Collected material.
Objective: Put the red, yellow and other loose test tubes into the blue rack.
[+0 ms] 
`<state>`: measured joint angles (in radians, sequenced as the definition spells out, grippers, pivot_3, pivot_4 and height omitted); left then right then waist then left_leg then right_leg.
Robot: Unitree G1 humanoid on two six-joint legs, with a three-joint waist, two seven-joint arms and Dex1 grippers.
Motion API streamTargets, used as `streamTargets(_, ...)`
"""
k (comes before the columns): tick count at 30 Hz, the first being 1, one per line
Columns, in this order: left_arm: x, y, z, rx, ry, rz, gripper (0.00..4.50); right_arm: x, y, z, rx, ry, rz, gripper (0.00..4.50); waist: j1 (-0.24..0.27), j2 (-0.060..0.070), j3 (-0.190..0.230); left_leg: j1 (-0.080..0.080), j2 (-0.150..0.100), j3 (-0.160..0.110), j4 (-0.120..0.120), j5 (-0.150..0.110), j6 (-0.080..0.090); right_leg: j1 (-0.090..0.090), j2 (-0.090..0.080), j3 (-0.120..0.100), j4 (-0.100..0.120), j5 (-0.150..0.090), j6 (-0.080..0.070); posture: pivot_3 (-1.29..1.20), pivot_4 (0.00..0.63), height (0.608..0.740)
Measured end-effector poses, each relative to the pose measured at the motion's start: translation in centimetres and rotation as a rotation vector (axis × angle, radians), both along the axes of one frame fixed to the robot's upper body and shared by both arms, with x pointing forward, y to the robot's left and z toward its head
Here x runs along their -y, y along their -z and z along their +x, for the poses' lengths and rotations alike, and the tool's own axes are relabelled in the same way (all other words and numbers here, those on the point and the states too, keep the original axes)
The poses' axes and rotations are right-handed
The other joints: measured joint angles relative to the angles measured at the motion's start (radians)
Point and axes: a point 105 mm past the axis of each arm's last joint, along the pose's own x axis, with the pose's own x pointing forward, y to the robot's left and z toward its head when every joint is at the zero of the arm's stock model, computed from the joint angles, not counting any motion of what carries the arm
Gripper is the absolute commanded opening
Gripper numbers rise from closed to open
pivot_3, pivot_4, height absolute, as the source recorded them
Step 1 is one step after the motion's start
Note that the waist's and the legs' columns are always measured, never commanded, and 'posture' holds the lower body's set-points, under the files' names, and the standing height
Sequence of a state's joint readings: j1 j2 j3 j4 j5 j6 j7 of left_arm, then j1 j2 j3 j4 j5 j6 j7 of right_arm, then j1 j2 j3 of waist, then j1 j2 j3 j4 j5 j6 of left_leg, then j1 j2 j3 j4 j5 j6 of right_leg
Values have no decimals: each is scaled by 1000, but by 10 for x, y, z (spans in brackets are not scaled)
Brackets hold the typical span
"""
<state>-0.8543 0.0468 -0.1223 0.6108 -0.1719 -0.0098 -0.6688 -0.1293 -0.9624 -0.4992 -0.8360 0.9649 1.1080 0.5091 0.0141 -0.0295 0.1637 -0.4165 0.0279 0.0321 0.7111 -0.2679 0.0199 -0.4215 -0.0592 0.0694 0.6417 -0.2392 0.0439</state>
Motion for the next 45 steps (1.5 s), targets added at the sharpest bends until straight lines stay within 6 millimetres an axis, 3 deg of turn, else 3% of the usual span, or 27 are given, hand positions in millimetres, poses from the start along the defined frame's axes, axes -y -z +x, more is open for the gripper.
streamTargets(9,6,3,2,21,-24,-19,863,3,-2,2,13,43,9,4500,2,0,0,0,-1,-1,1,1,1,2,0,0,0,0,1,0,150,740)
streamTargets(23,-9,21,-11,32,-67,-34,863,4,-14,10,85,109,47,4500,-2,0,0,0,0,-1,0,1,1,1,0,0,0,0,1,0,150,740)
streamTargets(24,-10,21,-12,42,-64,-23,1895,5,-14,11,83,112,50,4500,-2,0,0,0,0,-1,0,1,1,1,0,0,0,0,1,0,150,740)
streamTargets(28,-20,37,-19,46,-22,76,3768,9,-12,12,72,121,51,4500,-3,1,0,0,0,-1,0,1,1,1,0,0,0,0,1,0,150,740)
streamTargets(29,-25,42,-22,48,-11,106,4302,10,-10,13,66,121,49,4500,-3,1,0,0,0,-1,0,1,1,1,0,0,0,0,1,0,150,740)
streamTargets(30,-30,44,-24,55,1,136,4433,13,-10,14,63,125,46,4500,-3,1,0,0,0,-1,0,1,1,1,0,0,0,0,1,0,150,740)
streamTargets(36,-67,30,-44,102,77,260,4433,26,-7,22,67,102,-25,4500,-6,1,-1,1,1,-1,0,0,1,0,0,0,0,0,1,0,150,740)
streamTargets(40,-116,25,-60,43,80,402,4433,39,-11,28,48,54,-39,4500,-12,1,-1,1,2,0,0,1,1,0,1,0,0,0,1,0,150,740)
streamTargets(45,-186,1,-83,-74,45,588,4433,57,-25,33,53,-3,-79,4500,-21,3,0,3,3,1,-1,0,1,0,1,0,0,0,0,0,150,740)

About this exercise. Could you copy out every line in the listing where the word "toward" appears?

Response to the task.
Measured end-effector poses, each relative to the pose measured at the motion's start: translation in centimetres and rotation as a rotation vector (axis × angle, radians), both along the axes of one frame fixed to the robot's upper body and shared by both arms, with x pointing forward, y to the robot's left and z toward its head
Point and axes: a point 105 mm past the axis of each arm's last joint, along the pose's own x axis, with the pose's own x pointing forward, y to the robot's left and z toward its head when every joint is at the zero of the arm's stock model, computed from the joint angles, not counting any motion of what carries the arm

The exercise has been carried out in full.